:: Work order ::
Strip the pictures, then copy the remaining data exactly as it stands.

:: Information supplied ::
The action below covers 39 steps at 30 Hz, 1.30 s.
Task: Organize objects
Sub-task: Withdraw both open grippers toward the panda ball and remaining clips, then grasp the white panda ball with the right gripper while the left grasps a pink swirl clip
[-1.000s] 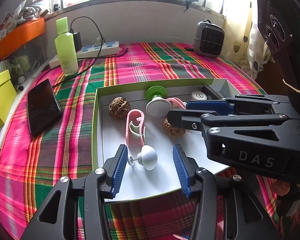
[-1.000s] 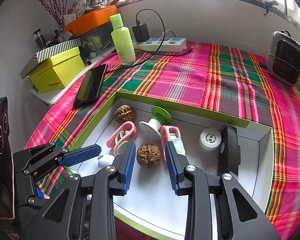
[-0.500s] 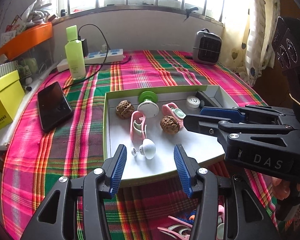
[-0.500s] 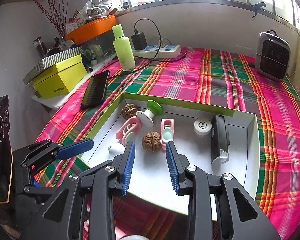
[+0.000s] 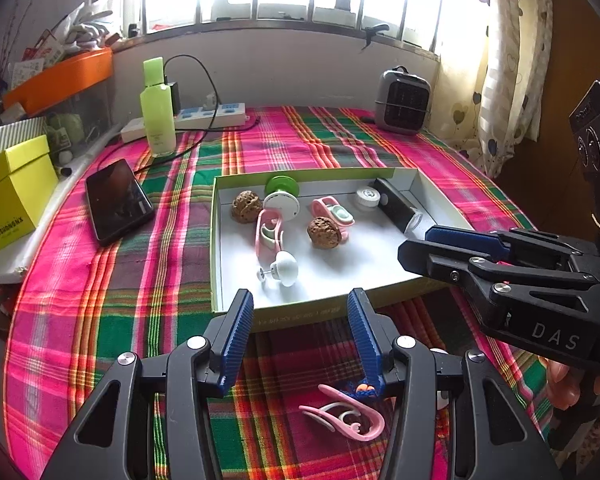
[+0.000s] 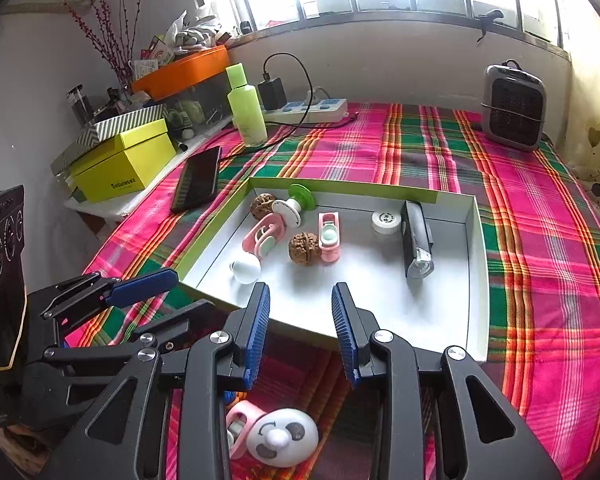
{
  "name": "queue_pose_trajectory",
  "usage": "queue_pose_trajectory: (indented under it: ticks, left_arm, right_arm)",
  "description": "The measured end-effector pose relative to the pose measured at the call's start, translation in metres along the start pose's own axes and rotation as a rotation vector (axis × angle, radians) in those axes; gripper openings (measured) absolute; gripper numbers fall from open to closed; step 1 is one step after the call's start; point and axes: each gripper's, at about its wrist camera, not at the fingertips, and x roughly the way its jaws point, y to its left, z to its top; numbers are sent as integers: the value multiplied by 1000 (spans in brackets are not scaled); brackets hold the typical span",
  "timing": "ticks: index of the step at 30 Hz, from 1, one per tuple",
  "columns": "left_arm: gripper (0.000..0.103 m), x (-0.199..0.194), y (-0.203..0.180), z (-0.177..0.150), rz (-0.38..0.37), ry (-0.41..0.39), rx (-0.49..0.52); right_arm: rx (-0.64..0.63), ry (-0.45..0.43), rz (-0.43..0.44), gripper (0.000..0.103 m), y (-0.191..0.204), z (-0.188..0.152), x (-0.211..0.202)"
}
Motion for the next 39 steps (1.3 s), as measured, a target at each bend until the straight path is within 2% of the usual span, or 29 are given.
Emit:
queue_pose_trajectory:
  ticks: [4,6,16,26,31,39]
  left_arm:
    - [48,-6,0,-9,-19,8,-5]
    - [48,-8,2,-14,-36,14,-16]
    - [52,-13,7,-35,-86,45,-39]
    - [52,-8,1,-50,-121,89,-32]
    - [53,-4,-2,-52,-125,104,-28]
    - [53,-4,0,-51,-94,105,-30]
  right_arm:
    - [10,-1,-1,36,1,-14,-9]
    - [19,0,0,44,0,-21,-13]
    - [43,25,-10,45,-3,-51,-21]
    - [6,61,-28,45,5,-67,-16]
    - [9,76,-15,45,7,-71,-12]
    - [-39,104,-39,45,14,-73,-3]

:: Answer to the problem ::
The action below covers 39 steps at 30 Hz, 1.30 s.
Task: Organize objects
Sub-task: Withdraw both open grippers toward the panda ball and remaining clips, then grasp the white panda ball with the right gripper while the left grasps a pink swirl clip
[-1.000s] 
[-1.000s] 
[-0.500s] 
[-0.500s] 
[+0.000s] 
[+0.000s] 
{
  "name": "queue_pose_trajectory",
  "usage": "queue_pose_trajectory: (indented under it: ticks, left_arm, right_arm)",
  "description": "The measured end-effector pose relative to the pose measured at the call's start, translation in metres along the start pose's own axes and rotation as a rotation vector (axis × angle, radians) in those axes; gripper openings (measured) absolute; gripper numbers fall from open to closed; step 1 is one step after the call's start; point and axes: each gripper's, at about its wrist camera, not at the fingertips, and x roughly the way its jaws point, y to its left, z to its top; numbers are sent as integers: the value multiplied by 1000 (spans in brackets are not scaled); brackets hold the typical span",
  "timing": "ticks: index of the step at 30 Hz, from 1, one per tuple",
  "columns": "left_arm: gripper (0.000..0.103 m), x (-0.199..0.194), y (-0.203..0.180), z (-0.177..0.150), rz (-0.38..0.37), ry (-0.41..0.39), rx (-0.49..0.52); right_arm: rx (-0.64..0.63), ry (-0.45..0.43), rz (-0.43..0.44), gripper (0.000..0.103 m), y (-0.191..0.204), z (-0.188..0.152), x (-0.211..0.202)"
}
Motion for the next 39 steps (1.3 s), as measured, a target at each bend until the straight path is within 2% of the usual span, or 29 are given.
Emit:
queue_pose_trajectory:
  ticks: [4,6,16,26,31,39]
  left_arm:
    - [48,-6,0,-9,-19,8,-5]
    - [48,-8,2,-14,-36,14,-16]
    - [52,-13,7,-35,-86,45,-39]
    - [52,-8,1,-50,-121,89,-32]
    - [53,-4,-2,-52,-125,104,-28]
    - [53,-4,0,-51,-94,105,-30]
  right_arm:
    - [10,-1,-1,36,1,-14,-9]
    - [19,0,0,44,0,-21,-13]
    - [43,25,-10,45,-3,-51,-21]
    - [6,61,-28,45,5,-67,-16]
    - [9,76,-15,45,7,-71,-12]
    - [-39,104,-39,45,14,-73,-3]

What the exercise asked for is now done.